Saturday, June 7, 2008

Monkey Business

Monkey Business; Comedy, USA, 1952; D: Howard Hawks, S: Cary Grant, Ginger Rogers, Charles Coburn, Marilyn Monroe

Coiled Dr. Barnaby Fulton is trying to develop an elixir of youth in his laboratory, under pressure from his boss Oxly. One of his chimpanzees pours some chemicals into the water cooler, accidentally assembling the potion, which Barnaby drinks in the water after he drank his own potion. He suddenly starts feeling young, his vision improves and he thinks he found the formula, unaware that it was made by the chimpanzee. He buys a car and takes the blond secretary Laurel for a grand day out in the public bath. Then he becomes his old self so his wife Edwina drinks the potion to test it out, also feeling young again, but starting a fight with him. Accidentally, they both drink the water with the potion and go wild, much to Oxly's discomfort who wanted to find out the formula. In the end, Barnaby finds out only the chimpanzee knows the formula.

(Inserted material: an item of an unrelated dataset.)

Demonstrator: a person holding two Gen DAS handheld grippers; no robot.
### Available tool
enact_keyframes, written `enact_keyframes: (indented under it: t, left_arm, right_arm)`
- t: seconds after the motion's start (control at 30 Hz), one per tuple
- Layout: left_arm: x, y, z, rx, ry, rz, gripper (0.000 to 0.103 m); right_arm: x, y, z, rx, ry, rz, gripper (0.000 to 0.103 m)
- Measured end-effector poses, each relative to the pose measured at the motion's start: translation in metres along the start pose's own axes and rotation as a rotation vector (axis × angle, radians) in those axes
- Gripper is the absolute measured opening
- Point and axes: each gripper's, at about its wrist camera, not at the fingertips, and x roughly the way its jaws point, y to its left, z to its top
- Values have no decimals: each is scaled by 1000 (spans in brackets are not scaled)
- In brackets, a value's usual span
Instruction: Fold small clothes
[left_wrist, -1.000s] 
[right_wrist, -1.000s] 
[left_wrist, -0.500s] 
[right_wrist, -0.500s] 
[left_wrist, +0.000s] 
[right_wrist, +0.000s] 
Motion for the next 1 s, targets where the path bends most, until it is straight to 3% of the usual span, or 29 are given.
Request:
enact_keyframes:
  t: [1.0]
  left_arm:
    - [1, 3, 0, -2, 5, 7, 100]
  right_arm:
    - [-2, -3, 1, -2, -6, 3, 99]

It seems the title "Monkey Business" wasn't a good omen neither for the Marx brothers in their '31 film nor for Howard Hawks in this 1952 film, even though the famous director managed to present a neat humorous version of "Dr. Jekyll and Mr. Hyde" revolving around an uptight doctor who drinks a youth potion and loosens up years before Lewis' "The Nutty Professor". Forced and vague, this film isn't funny and fails to develop it's concept in a satisfying way, stopping only at becoming a solid achievement which is slightly disappointing for the famous director. The first time Dr. Barnaby drinks the potion and becomes wild and energetic is the best contribution to the story, also because of the chemistry between Cary Grant and Marilyn Monroe, who plays his secretary he takes out for a grand day out, but sadly that part lasts for only 5 minutes before Monroe is replaced with Ginger Rogers, who plays Barnaby's wife Edwina, who simply doesn't have the equal chemistry, and frankly her role is slightly annoying. The whole part where Edwina drinks the potion is pale, but even worse is the finale where she and Barnaby drink the potion together and act simply too childish, resulting in the embarrassing sequence where Grant's face is cowered with red paint and he talks some random kids into playing Indians with him in order to capture his rival Hank, which is rather unworthy for a star of his caliber.